La grande année Agnes Martin

[13/12/2016]

Exposée en 2015 à la Tate Modern de Londres, puis au LACMA et au Kunstsammlung Nordrhein-Westfalen de Düsseldorf, la rétrospective Agnes Martin rejoignait cet automne la vaste rampe hélicoïdale du musée Guggenheim de New York, pour une exposition toujours d’actualité et très visitée (7 octobre 2016-11 janvier 2017). Parallèlement aux hommages muséaux, les expériences visuelles de l’artiste font, plus que jamais, sensation aux enchères…

Bonheur, unité, joie

Bonheur, unité et joie sont les trois mots clefs pour définir Agnes MARTIN (1912-2004) selon la commissaire de l’exposition du musée Guggenheim, Tracey Bashkoff. L’oeuvre d’Agnes Martin, rigoureusement abstraite et délicieusement subtile, se trouve imprégnée de croyances asiatiques, dont le taoïsme et le bouddhisme zen. La délicatesse d’une ligne, d’un trait où d’une tonalité vibre sur le support des toiles… le champ répétitif se fait méditatif dans un dépouillement visant à convoquer ce que l’artiste nommait des émotions abstraites telles que la joie, l’amour, l’expérience de l’innocence, la liberté, la beauté et la perfection. Cette peinture d’une grande sérénité prend forme dans les années 40′, époque où Agnes Martin décide de son destin d’artiste. C’est l’époque des abstractions biomorphiques, dont on ne trouve pas trace sur le marché des enchères mais que l’on peut découvrir au cœur de la rétrospective en cours. L’artiste d’origine canadienne quitte New Mexico pour New York en 1957. Sa peinture change alors radicalement pour aller vers la simplification des formes, la pureté géométrique et le grand format.
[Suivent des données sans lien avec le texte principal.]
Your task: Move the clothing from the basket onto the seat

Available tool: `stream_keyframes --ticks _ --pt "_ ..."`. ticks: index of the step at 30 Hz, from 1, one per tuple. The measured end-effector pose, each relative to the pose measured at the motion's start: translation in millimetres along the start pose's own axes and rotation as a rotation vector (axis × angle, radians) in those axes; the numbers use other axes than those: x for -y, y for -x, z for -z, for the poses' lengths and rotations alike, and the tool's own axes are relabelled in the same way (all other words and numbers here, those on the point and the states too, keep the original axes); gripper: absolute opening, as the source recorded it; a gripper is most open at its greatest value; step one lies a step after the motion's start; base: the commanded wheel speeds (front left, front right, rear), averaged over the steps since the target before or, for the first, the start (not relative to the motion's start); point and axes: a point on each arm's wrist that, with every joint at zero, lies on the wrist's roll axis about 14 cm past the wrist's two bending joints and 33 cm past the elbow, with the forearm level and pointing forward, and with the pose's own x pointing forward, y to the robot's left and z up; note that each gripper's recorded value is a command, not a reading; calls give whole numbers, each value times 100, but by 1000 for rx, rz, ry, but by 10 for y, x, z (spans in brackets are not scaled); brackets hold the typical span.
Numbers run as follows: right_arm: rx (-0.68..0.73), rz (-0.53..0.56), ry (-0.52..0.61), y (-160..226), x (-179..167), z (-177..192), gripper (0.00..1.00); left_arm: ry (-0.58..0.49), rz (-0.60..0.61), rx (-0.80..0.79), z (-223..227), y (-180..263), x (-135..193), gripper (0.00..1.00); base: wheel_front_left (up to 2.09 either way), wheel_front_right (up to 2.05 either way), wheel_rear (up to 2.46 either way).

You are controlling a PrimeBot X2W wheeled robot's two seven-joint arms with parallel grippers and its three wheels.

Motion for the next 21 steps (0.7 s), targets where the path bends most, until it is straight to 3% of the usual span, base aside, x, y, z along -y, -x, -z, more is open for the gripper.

Cette période new-yorkaise dure 10 ans, avant un arrêt net de la production pendant sept années, puis une reprise exigente du travail jusqu’à son décès à Taos, New Mexico, en 2004.

Consécration par les enchères

Aujourd’hui, les premières œuvres radicales créées à New York sont considérées comme étant historiques. Il s’agit des oeuvres les plus recherchées par les amateurs et les plus cotées sur le marché des enchères. C‘est à l’une d’entre elles, Orange Grove, datée de 1965, que l’on doit un nouveau record absolu signé quelques mois avant l’ouverture de sa rétrospective au Guggenheim : “Orange Grove” s’est en effet envolée pour près de 10,7m$ le 10 mai 2016 chez Christie’s à New York, enterrant de plus de 4m$ un précédent sommet signé en novembre 2013. Au musée comme en salles de ventes, l’art d’Agnes Martin impose donc sa majesté par la simplicité. Cette icône du Minimalisme américain et de l’Expressionnisme abstrait (par sa dimension spirituelle) était déjà l’une des grandes figures de l’histoire de l’art américain, elle devient cette année l’un des grands référants du marché de l’art. Car elle ne signe pas un mais deux records, avec la vente, le 5 novembre dernier, d’une toile du début des années 80′ partie pour 6,7m$ (Untitled #6est deuxième sur le podium des enchères après Orange Grove, vente Christie’s New York, le 15 novembre 2016). Les oeuvres d’Agnès Martin n’avaient jamais enregistré meilleur accueil en salles de ventes qu’au cours de cette année 2016, une année record en terme de chiffres d’affaires, avec plus de 26m$ cumulés, contre 17m$ l’an dernier. Cette envolée – confirmée par un indice de prix en hausse de plus de 200% depuis l’année 2000 – fait le bonheur de certains et le désespoir des autres, car détenir une œuvre d’une artiste aussi cotée requiert de posséder aussi son graal, le bon certificat d’authenticité…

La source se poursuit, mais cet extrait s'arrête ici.